Twitter: Hooked me up with legitimate crazies like Cap’n Taintbag, UCI Overlord, Cycletard, Supcat, Yu_Kie, BroomWagon,VaginaStrong’s mmmMaiko, and countless others. You know how much giggling and laughter I’ve emitted, scrolling through your tweets? Countless spitloads. That’s how much.
Lion of Flanders Coffee Cup: Bought at the outrageous price of $15.00 on Zazzle.com, plus nine bucks for shipping, it was highway robbery. But now my morning starts with a steaming brew swirling around the paws of the angry lion. Cool, eh?
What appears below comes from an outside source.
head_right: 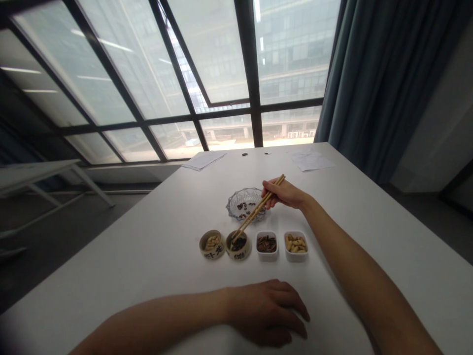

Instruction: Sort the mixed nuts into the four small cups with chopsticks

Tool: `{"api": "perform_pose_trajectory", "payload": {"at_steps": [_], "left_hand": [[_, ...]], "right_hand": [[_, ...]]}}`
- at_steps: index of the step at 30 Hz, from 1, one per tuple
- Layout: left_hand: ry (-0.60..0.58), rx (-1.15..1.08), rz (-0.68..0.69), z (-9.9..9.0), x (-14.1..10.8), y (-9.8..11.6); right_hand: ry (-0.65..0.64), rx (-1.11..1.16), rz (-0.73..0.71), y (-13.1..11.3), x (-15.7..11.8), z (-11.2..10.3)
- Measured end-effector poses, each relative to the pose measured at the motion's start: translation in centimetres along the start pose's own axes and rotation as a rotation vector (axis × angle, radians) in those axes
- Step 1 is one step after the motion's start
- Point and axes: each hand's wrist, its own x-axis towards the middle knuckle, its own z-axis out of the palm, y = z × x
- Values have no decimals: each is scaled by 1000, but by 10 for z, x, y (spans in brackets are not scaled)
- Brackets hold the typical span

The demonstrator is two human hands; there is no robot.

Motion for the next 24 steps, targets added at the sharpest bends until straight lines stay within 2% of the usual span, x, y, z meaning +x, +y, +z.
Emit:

Peet’s Coffee: I made the switch from Sckubrats. Peet’s is better, hands down. (Future post coming on the TRUE secret best coffee in SoCal.)
NPR Kit: Makes me feel like a truly professional wanker. Not just an amateur.
Alibris.com: Source of every second-hand book on cycling ever published, and dirt cheap.
My Three Readers: You are the people who have made Cycling in the South Bay what it is today in the cycling world…a niche within a microfissure hiding inside a largely invisible crevice.
Wankers of the South Bay: You are my inspiration, and the unattainable goal to which I daily aspire. Thank you.